### Problem statement
Quote exactly the lines from the start of the entries to the one with "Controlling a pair", both ends included.

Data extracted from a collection
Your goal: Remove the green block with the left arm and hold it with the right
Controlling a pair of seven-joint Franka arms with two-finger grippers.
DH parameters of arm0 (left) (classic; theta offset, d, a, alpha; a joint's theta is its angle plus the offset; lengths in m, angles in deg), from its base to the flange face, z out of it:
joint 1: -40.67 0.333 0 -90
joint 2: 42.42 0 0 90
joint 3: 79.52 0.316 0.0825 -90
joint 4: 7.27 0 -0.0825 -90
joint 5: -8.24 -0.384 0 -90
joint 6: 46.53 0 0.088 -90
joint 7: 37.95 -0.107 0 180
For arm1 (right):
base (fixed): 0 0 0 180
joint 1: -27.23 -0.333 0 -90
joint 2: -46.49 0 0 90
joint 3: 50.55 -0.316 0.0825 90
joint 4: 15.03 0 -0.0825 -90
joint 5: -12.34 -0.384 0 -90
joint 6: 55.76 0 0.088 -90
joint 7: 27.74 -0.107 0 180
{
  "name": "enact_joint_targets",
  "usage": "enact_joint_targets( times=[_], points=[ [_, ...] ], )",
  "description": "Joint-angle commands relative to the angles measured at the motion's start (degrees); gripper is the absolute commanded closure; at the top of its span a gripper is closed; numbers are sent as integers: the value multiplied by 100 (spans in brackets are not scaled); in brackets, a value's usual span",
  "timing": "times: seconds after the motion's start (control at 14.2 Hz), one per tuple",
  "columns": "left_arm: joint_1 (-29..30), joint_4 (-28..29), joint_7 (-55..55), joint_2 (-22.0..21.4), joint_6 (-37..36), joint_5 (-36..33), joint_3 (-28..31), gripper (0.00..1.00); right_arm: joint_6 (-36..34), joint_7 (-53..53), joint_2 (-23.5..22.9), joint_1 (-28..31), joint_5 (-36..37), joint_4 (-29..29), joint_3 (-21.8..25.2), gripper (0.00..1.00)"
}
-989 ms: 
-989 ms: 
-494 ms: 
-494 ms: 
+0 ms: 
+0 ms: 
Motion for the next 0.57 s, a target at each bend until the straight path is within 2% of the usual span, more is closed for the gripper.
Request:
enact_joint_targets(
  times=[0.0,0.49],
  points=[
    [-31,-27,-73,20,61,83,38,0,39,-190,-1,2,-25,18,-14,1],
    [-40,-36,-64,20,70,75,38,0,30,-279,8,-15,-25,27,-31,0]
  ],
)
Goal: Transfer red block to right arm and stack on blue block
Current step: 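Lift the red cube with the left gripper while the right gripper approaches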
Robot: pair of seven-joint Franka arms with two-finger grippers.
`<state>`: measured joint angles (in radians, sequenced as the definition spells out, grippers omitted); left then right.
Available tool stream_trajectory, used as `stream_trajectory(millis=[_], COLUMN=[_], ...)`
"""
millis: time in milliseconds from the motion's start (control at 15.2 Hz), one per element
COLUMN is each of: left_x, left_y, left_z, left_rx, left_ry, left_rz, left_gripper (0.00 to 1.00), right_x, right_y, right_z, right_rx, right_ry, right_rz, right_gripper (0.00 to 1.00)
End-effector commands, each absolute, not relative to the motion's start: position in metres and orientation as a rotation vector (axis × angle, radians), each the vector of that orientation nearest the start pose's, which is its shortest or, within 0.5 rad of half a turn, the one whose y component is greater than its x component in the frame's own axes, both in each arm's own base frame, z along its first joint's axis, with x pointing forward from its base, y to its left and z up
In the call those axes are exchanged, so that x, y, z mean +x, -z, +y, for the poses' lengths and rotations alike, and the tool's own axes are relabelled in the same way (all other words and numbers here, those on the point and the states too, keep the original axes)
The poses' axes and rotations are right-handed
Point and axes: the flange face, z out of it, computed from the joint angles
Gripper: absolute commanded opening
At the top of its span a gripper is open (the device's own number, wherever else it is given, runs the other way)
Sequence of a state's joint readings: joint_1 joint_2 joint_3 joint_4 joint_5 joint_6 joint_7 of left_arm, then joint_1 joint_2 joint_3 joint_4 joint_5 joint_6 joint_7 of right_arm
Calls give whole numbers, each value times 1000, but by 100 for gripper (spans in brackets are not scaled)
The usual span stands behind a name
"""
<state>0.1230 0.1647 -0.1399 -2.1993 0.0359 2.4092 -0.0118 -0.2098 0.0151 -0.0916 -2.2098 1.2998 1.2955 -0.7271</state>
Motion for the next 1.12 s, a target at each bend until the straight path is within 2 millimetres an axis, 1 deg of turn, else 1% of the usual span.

### Task solution
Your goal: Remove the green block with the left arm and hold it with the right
Controlling a pair of seven-joint Franka arms with two-finger grippers.

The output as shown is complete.